The Social Responsibility of Business to Increase Its Profits

Businesses do not exist in a vacuum.
Businesses do not exist in a vacuum. (Image: tours image by christophe morgado from

Every business has a responsibility to its owners and shareholders to increase its profits, but successful businesses also help provide for the community. Financial managers don’t often think about the business’ social responsibility to increase profits. However, while their main concern may be making money for themselves and their company, their efforts will often generate revenue within the community, providing benefits which business owners and shareholders may never consider.

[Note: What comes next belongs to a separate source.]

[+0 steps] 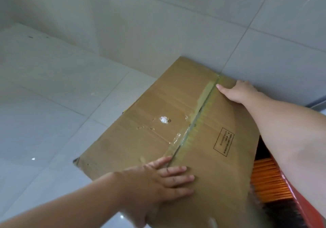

A business’ stakeholders include all those who have a stake in the success of the business. This includes stockholders, customers, employees, suppliers, local government and the community at large. A stakeholder value perspective places worth on social responsibility above profit. However, if the business is not profitable, it cannot provide for its valuable stakeholders. Thus, the business has a social responsibility to all involved to increase its profits. As long as the business works to balance the needs of all stakeholders, it should have no problem meeting its social responsibilities.

Tax Revenue

Tax revenue generated by successful businesses helps build the infrastructures that businesses use. Without roads, utilities, phone lines and other infrastructure, most businesses would not be able to operate. However, businesses are not the only entities that use this infrastructure. The community also benefits from high quality infrastructure, which is more difficult to maintain without the existence of successful businesses in the community.


When businesses increase their profits, they often create new jobs. Employees benefit from these jobs, and the community benefits from the money spent by these employees. When employees are able to spend money and pay taxes, they indirectly contribute to schools, libraries and other public institutions. Individuals who work for successful organizations often choose to contribute part of their disposable income to the community. This is a positive byproduct of a successful business. As long as the business’ employees are able to retain their jobs, they will have access to disposable income, which they may then use to help their community, of their own free will.


While the needs of the community are important, business leaders must not sacrifice the business itself simply to meet some ideal of social responsibility. The needs of the community must be balanced with the needs of the organization. Companies should never be forced to give money to the community. If the business fails, then its contributions to society will end. Thus, the business’ main objective should be to make money for its owners or stockholders. As long as this happens in a legal and ethical manner, the social benefits of increasing profits will follow with little effort on the part of the business.